In this new world, U.S. central bankers have competition when it comes to influencing the U.S. and global capital markets. Today, wherever the relatively unknown central bankers of the developing nations decide to invest their massive savings, and in what particular assets, directly affects Western credit markets every single day. The same goes for sovereign wealth funds (SWFs) — or government-controlled investment firms whose numbers and pools of capital have increased over the past decade.
Yet another challenge for the West lies with the outward push of multinational corporations based in the developing nations. Shopping has become a favorite pastime for consumers in the developing nations, but they are not alone. Also acquiring a taste for shopping — notably foreign shopping — are large corporations headquartered in Mexico, Brazil, China, India, and other emerging markets. In other words, cross-border mergers and acquisitions are no longer the exclusive preserve of the West.

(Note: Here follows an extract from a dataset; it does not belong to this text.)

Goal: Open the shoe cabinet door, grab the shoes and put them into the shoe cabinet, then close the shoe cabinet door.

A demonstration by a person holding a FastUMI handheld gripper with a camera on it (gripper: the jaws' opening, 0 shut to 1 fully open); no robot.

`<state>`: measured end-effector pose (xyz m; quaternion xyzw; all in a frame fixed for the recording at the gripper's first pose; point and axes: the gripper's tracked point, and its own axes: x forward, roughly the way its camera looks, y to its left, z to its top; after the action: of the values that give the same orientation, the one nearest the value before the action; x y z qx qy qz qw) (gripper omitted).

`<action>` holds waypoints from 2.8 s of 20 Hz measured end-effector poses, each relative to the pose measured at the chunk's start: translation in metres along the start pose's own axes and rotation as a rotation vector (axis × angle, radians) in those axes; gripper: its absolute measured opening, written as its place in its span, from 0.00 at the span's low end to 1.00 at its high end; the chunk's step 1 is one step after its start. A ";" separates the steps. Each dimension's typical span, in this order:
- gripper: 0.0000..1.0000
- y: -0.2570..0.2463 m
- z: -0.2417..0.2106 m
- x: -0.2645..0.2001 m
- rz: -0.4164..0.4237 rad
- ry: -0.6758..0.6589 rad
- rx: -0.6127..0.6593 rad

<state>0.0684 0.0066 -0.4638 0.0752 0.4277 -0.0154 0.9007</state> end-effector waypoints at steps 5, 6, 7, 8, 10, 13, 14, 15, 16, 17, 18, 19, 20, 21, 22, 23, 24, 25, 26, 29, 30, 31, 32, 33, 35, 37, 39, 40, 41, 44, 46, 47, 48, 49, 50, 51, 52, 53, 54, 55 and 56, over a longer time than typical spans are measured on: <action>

Indeed, global deal making is but another lost monopoly of the West. Aspiring multinationals from the developing nations are becoming more aggressive bidders for assets in other emerging markets — crowding out Western multinationals from acquiring oil fields in central Asia, telecommunication companies in Africa, and banks in Argentina, for instance. These same firms have boldly set their strategic sights on assets and popular brands in the United States and Europe, creating in the process a whole new competitive landscape for many Western firms.
Many in the United States and Europe see all of the above as a threat. This is not surprising — not with the U.S. unemployment rate hovering around 9% and with much of Europe in the grips of austerity. The status quo is in flux. Change is in the offing. The West has lost its ability to impose its economic will on the rest of the world, its credibility and ability to lead devalued by the U.S.-led financial meltdown of 2008. The West’s lack of confidence in the future is palpable.
It does not, however, have to end badly for the United States and Europe. If the West and “the Rest” can come to recognize their mutual interdependence and move down the path of mutual cooperation, the future could very well be a win-win for both parties, as opposed to a zero-sum game in which one side’s gain is the other side’s loss.
Against this backdrop, it is not impossible to envision the full bloom of globalization — with the world economy more integrated and interwoven than ever before. With an effective G-20 governing the global economy, with the United States and Europe adapting to their diminished role in the world, and with key developing nations becoming real global stakeholders, a new era of globalization is possible.
This feature was adapted with the author’s permission from a longer essay, “From ‘Made in America’ to ‘Made in China:’ The Next Phase of Globalization,” published on March 29, 2011.
Takeaways
As the new global consumer adopts and acquires Western lifestyles, the prices for energy, water, agricultural goods and other natural resources will be higher.
The debt is in the West and the savings are in the East, or the developing nations. The poor are "rich" — and the rich are "poor."
Cross-border mergers and acquisitions are no longer the exclusive preserve of the West.